[Start of Attachment]

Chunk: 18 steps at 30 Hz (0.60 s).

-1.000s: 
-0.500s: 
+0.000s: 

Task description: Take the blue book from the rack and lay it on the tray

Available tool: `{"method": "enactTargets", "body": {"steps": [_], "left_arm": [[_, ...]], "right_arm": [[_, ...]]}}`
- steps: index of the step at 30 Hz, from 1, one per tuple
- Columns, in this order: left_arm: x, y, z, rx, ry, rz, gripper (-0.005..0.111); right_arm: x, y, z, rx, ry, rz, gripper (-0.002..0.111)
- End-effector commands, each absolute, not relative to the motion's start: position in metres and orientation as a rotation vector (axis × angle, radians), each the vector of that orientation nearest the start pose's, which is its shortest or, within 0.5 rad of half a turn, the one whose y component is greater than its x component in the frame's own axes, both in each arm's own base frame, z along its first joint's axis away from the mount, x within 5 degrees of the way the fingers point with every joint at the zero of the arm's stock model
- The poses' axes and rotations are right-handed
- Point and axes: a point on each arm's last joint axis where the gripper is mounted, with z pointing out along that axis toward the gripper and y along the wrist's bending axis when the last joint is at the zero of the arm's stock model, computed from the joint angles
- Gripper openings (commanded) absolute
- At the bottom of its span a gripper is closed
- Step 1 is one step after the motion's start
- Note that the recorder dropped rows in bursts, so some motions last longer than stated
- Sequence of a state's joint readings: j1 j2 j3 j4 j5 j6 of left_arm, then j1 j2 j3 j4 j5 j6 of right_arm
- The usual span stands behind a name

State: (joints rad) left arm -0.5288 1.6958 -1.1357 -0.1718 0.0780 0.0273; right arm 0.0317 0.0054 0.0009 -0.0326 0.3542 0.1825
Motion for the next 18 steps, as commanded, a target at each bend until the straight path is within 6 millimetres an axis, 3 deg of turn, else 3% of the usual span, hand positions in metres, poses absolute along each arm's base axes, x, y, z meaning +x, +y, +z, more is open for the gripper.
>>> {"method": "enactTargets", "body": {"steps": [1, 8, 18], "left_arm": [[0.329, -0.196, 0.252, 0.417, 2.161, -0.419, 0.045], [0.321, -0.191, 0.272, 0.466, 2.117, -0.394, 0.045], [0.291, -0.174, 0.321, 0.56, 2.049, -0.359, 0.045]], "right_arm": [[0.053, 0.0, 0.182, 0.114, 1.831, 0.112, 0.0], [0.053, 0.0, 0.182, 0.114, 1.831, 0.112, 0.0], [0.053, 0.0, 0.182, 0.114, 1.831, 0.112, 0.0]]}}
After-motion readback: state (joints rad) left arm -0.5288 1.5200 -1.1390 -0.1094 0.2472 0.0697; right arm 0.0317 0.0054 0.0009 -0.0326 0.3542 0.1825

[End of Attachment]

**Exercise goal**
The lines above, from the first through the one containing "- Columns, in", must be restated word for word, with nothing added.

**The completed task**
Chunk: 18 steps at 30 Hz (0.60 s).

-1.000s: 
-0.500s: 
+0.000s: 

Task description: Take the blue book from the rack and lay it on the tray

Available tool: `{"method": "enactTargets", "body": {"steps": [_], "left_arm": [[_, ...]], "right_arm": [[_, ...]]}}`
- steps: index of the step at 30 Hz, from 1, one per tuple
- Columns, in this order: left_arm: x, y, z, rx, ry, rz, gripper (-0.005..0.111); right_arm: x, y, z, rx, ry, rz, gripper (-0.002..0.111)

Output for the exercise is complete.